January 29, 2012

The Copy Of Paris, At Affordable Rate

When my friend, who live in Montreal, is being asked by people why he live in that city, he invoked Paris in the 1920’s.  This is the age when France was still affordable.   In Montreal, where bohemians can afford to live like real people, travelers can live like a king.  This is really a city where you can watch an extraordinary production of Moliere from the best seat in the orchestra for the price of a nosebleed seat in Paris. 

It is not hard to find a Paris-caliber meal –from mousse de foie de volaille to mouse au chocolat—for what you’d pay for hors d’oeuvres and Perrier on Boulevard Montparnasse.  What would buy you peeling wallpaper and the smell of stale Gitanes on the Left Bank of Paris gets you an airy room in a lovely hotel in the second largest French-speaking city in the world.  To top it off, Montreal has made a tradition of offering its considerable cultural life to its citizens for free or next to nothing.

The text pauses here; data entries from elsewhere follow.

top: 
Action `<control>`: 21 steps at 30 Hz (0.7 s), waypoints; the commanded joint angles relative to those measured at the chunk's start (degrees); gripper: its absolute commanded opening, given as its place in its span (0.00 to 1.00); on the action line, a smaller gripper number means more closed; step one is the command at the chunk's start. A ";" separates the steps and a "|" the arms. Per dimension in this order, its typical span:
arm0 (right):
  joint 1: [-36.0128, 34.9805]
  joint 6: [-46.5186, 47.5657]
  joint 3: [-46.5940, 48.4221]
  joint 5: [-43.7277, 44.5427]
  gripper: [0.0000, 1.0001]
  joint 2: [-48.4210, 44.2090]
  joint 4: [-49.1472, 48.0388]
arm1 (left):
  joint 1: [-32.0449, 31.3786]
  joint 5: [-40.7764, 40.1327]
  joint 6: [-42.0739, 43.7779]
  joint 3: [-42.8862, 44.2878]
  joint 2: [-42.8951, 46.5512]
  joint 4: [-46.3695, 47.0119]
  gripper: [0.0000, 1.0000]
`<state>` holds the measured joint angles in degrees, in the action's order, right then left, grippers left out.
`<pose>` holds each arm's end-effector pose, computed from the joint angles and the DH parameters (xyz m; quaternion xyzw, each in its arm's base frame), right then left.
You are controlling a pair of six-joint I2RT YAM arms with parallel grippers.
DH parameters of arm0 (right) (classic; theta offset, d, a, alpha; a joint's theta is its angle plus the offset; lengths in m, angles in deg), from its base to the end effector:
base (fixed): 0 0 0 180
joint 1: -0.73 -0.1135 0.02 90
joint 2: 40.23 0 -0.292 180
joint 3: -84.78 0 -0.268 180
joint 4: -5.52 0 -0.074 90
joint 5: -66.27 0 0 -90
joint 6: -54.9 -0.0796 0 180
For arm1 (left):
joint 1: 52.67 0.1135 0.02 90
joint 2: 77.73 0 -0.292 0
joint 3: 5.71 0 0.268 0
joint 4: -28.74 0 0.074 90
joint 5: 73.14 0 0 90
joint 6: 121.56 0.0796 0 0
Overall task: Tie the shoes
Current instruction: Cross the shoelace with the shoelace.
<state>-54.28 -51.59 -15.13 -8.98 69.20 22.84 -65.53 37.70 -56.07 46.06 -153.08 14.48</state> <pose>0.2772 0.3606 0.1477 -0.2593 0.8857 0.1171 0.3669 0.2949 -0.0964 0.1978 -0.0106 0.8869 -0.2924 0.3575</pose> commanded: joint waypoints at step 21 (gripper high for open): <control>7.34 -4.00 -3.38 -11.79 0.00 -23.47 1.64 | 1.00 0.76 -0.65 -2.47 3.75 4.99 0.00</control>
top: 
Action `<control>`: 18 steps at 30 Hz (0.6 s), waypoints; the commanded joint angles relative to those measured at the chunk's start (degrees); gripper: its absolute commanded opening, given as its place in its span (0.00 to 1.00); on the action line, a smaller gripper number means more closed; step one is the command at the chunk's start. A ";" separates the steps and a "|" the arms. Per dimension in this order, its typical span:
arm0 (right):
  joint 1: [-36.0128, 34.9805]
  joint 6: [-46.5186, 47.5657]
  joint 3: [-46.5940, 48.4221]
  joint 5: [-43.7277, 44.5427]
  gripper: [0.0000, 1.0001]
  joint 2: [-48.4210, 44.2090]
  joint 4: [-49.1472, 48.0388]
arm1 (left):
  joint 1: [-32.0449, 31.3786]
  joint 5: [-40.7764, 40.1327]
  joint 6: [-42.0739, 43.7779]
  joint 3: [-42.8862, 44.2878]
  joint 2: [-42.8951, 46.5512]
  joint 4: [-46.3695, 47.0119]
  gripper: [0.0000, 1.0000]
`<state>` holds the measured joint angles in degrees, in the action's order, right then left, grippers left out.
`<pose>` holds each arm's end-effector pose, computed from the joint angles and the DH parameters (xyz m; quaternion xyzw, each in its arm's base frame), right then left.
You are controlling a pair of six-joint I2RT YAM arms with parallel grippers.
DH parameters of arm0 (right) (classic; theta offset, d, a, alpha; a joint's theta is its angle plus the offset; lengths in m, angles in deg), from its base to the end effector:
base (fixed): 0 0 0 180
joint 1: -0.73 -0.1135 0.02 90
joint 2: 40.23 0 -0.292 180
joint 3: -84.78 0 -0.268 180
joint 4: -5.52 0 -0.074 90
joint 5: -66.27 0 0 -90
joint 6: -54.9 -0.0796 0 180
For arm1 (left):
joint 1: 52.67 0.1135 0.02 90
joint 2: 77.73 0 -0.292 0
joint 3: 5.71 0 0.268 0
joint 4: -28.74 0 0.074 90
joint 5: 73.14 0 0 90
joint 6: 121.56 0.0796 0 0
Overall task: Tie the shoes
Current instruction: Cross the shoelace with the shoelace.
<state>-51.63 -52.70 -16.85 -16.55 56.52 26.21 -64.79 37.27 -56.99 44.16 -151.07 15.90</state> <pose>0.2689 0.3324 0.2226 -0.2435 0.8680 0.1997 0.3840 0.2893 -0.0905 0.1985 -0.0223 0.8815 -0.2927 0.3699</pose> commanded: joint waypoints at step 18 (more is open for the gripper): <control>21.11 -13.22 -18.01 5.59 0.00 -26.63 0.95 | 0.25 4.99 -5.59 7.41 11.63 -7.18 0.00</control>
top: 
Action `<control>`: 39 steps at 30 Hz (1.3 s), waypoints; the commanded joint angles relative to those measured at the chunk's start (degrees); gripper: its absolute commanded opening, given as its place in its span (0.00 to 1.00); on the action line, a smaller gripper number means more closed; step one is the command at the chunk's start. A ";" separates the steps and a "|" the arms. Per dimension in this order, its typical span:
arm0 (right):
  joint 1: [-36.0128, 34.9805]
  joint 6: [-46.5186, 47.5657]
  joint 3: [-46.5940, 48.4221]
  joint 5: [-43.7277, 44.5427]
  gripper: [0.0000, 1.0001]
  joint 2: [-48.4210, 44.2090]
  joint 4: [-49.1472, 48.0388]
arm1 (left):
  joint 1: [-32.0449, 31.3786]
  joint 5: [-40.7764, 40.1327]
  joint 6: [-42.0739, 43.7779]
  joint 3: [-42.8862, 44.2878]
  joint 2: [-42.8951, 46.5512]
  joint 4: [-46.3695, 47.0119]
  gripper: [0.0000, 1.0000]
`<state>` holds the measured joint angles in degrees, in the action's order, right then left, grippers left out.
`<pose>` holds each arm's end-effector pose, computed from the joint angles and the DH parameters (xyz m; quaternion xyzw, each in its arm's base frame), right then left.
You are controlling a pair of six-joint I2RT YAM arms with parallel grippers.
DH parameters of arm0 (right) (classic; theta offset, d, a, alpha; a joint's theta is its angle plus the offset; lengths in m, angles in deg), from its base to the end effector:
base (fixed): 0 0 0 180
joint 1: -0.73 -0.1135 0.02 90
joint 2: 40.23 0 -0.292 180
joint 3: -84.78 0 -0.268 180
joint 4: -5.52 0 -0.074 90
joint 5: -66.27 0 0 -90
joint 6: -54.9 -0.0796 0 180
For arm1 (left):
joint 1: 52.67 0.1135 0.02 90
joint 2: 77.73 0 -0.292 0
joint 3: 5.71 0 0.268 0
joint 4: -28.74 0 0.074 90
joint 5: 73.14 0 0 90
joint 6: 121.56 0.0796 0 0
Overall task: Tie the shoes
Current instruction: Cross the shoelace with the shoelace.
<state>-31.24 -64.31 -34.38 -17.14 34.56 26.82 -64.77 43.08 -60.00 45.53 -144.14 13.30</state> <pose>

To get around this city, the best thing you can do is do it on foot, but the seasons will determine where you go –and what you strap onto your feet.  In spring and summer, every corner of the city is appropriate for endless strolling, with streets like Prince Arthur and Saint Dennis serving as hubs for street performers.  Between December and the middle of March, when snow and ice can make walking a chore, you might want to trade your shoes for skis or skates and explore the city’s parks. 

At the famous Lafontaine Park, skating is free (as well as 65 other rinks in the city) until 10 p.m; the curving ice meanders below trees hung with lanterns. (Ice skates can be rented for under US$7).  You can ski for free at Mont-Royal Park, where 15 miles of cross-country trails wend around the 764-foot-tall mountain that rises over the city center.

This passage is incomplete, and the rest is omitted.